→ **YOUR OBJECTIVE**
Retrieve every line of the data holding the word "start".

→ **DATA SEGMENT**
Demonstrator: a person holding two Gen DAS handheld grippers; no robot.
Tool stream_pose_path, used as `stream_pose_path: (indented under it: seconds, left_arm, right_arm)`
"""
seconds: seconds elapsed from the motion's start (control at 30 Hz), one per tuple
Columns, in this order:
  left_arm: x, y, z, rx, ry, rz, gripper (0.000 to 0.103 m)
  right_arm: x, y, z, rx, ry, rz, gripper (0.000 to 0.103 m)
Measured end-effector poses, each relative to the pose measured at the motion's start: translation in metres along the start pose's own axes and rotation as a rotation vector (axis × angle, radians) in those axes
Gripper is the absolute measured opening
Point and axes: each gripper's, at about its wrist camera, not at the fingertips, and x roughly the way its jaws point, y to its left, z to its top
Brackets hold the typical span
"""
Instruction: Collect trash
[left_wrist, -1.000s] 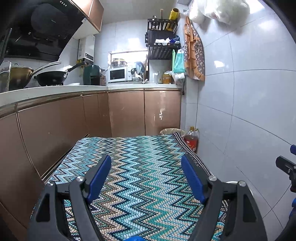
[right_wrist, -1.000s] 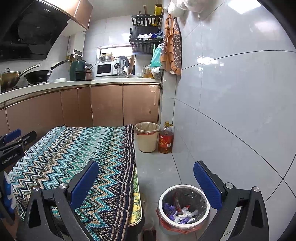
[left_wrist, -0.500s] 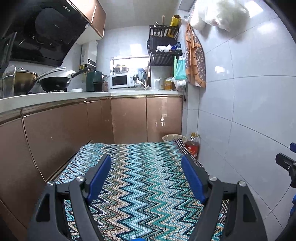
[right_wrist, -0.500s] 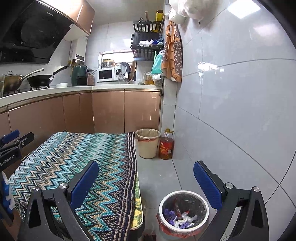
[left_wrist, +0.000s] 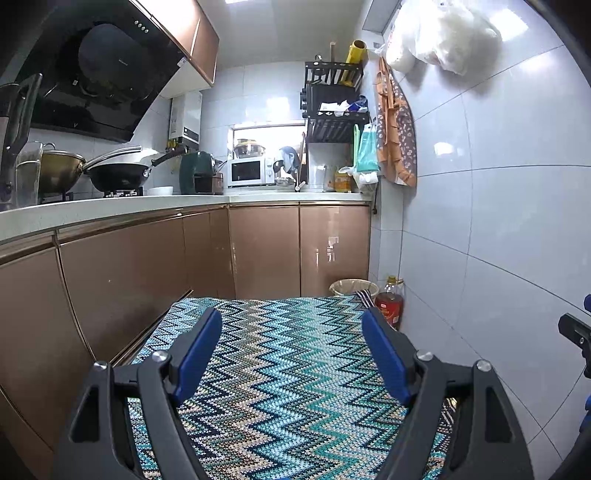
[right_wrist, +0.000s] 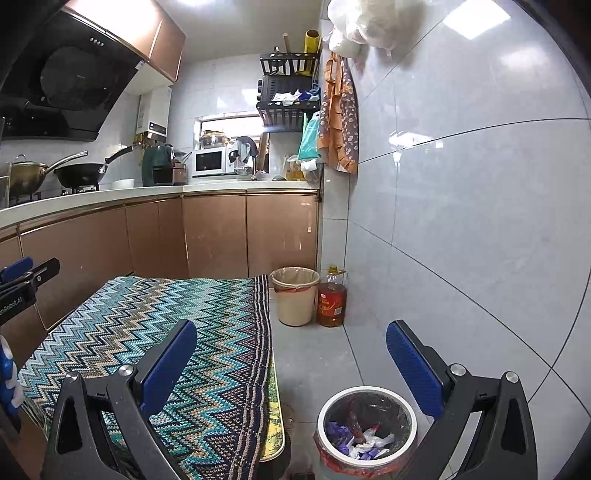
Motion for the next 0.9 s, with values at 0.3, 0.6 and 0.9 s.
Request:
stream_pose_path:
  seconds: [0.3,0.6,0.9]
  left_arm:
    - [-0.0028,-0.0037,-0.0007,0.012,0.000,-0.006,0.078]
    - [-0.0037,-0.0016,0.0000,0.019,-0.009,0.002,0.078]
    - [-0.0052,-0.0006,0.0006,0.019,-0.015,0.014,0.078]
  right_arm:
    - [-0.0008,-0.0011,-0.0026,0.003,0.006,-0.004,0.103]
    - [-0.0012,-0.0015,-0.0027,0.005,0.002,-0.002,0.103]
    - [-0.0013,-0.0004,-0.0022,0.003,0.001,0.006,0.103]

→ **RESULT FOR THIS TASK**
seconds: seconds elapsed from the motion's start (control at 30 Hz), one per tuple
Measured end-effector poses, each relative to the pose measured at the motion's start: translation in metres along the start pose's own axes and rotation as a rotation vector (axis × angle, radians) in those axes

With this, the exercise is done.